Scanning this work is the first step in a more comprehensive project of transcribing each prayer and associating it with its translation. You are invited to participate in this project!

Concerning this set of maḥzorim, David E. Sarna writes,

“The Service for the Synagogue,” universally known as the Adler Maḥzor [or the Routledge maḥzorim -Ed.] was begun by Arthur Davis, (1846-1906), born Derby. He joined his father’s engineering business. A self-taught Hebrew scholar, he published The Hebrew Accents of the Twenty-One Books of the Bible (1892). He also began a new edition of Hebrew and English maḥzor, completed after his death by Herbert M. Adler. Davis was also the father of Elsie and Nina Davis (Mrs. Redcliffe Salaman), who translated many of the difficult liturgical poems or piyyutim into non-literal verse. The genesis of the idea for the Maḥzor was based on Solomon Schechter, had commented in one of his essays on the need for such an edition. Arthur Davis determined that it should be carried out with the greatest accuracy, both in the Hebrew text and the English version. He enjoyed the co-operation of his daughters and of Israel Zangwill who translated the poems in verse; and of another lay scholar, Herbert Adler, a lawyer nephew of the then Chief Rabbi Hermann Adler, for the prose translation.

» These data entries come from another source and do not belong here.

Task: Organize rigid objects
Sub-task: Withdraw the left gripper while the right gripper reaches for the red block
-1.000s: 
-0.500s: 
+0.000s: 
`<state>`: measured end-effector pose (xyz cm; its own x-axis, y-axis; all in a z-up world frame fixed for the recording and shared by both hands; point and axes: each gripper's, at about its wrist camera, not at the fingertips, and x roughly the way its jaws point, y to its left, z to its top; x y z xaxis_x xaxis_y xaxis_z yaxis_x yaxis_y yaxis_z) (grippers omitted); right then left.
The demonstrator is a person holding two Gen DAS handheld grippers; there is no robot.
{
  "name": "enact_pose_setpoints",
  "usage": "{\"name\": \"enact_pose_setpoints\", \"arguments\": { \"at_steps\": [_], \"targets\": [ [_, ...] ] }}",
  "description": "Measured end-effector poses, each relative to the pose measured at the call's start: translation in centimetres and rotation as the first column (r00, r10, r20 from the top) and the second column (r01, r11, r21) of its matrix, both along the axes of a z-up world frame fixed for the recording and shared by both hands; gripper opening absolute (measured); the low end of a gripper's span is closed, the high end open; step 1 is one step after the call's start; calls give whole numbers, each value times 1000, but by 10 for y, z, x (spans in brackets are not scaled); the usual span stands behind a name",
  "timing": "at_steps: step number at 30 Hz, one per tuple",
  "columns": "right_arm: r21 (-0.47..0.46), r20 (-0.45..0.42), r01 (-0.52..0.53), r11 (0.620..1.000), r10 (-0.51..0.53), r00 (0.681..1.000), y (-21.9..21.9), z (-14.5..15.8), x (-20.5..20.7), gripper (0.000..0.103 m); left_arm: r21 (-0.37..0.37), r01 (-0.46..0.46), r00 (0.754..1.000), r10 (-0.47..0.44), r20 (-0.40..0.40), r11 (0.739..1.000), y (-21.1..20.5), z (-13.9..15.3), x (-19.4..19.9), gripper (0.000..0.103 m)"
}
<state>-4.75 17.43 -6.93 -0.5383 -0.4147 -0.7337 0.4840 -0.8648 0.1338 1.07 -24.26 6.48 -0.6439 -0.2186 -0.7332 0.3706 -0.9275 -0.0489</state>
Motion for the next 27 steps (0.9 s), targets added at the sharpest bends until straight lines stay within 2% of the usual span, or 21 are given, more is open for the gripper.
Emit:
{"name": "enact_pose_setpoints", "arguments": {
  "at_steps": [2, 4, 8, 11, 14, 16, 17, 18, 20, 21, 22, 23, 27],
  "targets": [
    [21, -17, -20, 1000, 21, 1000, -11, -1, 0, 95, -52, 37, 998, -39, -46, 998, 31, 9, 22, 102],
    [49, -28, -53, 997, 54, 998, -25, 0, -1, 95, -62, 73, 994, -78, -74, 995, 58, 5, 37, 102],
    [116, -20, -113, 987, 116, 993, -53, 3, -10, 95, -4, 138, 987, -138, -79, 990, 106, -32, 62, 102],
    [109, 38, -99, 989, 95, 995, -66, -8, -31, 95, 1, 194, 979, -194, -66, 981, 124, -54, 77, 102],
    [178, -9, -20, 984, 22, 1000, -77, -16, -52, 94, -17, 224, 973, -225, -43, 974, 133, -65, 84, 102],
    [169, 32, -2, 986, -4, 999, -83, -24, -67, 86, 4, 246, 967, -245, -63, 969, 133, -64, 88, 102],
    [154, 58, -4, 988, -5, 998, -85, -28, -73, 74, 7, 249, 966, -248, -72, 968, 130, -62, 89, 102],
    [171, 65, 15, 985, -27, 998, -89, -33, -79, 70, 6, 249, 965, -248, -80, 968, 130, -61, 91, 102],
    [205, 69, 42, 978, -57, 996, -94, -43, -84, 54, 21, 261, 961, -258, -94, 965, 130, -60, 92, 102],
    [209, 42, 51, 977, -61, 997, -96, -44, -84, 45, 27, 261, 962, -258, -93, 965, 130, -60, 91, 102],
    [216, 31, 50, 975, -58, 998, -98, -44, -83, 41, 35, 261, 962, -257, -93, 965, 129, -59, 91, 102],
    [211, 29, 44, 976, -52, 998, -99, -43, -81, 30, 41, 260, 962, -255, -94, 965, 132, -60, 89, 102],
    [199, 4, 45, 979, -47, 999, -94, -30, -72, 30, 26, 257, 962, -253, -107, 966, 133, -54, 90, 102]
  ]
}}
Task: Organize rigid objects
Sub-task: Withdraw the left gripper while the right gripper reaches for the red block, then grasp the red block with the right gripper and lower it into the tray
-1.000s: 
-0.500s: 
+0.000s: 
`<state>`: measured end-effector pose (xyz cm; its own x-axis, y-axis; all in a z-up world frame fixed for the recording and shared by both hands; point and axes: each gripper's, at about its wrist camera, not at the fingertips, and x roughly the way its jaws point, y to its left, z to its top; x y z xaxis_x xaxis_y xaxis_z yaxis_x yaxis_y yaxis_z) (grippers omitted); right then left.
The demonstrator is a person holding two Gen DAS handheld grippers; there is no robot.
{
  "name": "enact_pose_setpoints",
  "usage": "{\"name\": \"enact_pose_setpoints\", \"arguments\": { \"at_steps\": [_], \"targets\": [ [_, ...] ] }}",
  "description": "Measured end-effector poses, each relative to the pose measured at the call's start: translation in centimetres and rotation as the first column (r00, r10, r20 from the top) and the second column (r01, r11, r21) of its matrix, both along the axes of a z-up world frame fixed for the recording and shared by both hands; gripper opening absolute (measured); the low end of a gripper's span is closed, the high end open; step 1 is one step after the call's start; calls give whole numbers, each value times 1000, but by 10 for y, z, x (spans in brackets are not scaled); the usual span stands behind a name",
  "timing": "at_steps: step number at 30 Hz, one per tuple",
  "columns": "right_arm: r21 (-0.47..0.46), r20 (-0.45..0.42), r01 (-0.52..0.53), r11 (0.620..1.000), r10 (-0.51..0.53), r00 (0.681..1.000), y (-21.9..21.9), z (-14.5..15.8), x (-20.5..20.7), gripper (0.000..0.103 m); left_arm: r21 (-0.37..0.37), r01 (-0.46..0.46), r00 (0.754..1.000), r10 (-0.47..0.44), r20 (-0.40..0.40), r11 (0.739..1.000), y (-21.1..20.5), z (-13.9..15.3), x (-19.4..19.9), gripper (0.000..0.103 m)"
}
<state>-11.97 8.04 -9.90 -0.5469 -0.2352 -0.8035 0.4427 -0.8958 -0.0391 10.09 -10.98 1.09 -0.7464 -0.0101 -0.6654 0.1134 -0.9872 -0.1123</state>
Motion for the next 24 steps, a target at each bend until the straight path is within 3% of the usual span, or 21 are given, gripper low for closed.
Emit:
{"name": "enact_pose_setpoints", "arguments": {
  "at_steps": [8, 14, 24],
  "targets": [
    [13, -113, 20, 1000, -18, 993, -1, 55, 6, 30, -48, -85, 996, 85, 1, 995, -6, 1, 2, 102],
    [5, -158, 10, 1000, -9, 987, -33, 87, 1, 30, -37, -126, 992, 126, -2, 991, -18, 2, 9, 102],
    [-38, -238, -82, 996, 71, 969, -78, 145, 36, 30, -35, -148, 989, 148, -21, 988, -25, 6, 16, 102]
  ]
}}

The result of the joint enterprise was a beautifully produced, five-volume work for the Rosh HaShanah and Yom Kippur High Holidays, and one volume for each of the three major festivals, Passover, Sukkot, and Shavuot. It came out in cloth and leather editions, and was well-bound and printed on fine-quality paper.

For half a century the Adler Maḥzor was found in almost all even minimally observant Jewish homes. It was been acknowledged as the best in the English language, a worthy companion to the edition and translation of the Daily Prayer Book by the Rev. Simeon Singer.

It was reprinted in the US by the Hebrew Publishing Company and went through many printings. The Machzor had several noteworthy innovations, since widely adopted. It used a single and clean typeface, rather than a hodge-podge, and clear directions. The translation was into good English, and strives for accuracy. While today, it has been largely supplanted in most Orthodox synagogues by editions by Art Scroll (Mesorah), and others, it surely has an important place in the history of Anglo-Jewish prayer-books.